Status: imported poliovirus

Uganda is one of the countries in the “wild poliovirus importation belt” – a band of countries stretching from west Africa to central Africa and the Horn of Africa, which are recurrently re-infected with poliovirus originating from northern Nigeria. The immediate priority is to stop all active outbreaks using mop-up campaigns with monovalent oral polio vaccine in the infected areas, combined with a series of large-scale, synchronized supplementary immunization activities across most of the “importation belt” countries to protect against further importations.

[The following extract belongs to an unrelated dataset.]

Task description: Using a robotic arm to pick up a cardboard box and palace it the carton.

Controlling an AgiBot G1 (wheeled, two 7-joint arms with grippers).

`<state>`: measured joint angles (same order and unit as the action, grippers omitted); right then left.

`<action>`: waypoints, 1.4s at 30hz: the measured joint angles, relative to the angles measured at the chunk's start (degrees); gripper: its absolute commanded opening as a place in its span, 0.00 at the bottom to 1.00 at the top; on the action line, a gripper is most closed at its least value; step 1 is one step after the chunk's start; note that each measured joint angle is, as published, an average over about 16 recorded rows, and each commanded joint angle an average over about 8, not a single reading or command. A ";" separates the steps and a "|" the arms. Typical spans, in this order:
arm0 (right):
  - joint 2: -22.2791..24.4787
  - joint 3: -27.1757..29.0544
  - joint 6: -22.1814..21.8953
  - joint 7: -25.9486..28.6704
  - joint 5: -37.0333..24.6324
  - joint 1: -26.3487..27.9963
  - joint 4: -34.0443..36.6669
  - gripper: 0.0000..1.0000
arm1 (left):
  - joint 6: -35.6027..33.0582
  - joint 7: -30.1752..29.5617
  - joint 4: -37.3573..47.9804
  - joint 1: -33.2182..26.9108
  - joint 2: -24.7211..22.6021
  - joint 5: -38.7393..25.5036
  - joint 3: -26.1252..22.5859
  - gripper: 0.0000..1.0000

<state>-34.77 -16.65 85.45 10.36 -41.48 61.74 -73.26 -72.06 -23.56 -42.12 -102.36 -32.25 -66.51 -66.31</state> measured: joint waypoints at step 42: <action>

Polio this week in the Horn of Africa

  • One new WPV case was reported in the past week (WPV1 from a refugee camp in Dadaab, north-eastern Kenya), with onset of paralysis on 30 April. It is the first WPV in Kenya since July 2011, and it follows last week’s confirmation of a WPV1 case from Somalia (onset of paralysis 18 April).
  • The child is a four-month-old girl. Two healthy contacts of the child tested positive for WPV1.
  • Dadaab hosts several large refugee camps, housing nearly 500,000 people from across the Horn of Africa, including from Somalia.
  • An emergency outbreak response is being planned, to reach nearly 440,000 children aged less than 15 years across Dadaab, beginning on 26 May, using bivalent OPV. Further campaigns are planned across a wider area, including parts of Nairobi, on 9 June, followed by large-scale subnational immunization days (SNIDs) in late June.
  • In Somalia, an outbreak response immunization activity was held last week (14-16 May), to reach 350,000 children across Banadir region (including Mogadishu), with further activities across Banadir and other regions planned for 26-29 May and again in early June.
  • Immunization campaigns are also planned in other areas of the Horn of Africa, notably Ethiopia and Yemen, to urgently boost population immunity levels and minimize the risk of spread of the outbreak. Countries across the Horn of Africa are at significant risk, due to large-scale population movements and persistent immunity gaps in some areas. In 2005, polio spread across the African continent, and into Yemen and the Horn of Africa, resulting in over 700 cases. The adoption of international outbreak response guidelines and the development of new vaccines since then, have – when fully implemented – considerably reduced the severity and duration of such outbreaks.
  

Horn of Africa

8th Meeting of the Technical Advisory Group on Polio Eradication for the Horn of Africa
06-07 September 2012, Nairobi, Kenya
Report [pdf]

7th Meeting of the Technical Advisory Group on Polio Eradication for the Horn of Africa
08-09 February 2012, Nairobi, Kenya
Report [pdf]

6th Meeting of the Technical Advisory Group on Polio Eradication for the Horn of Africa
04-05 May 2011, Nairobi, Kenya
Report [pdf]


5th Meeting of the Technical Advisory Group on Polio Eradication for the Horn of Africa
08-09 March 2010, Nairobi, Kenya
Report [pdf]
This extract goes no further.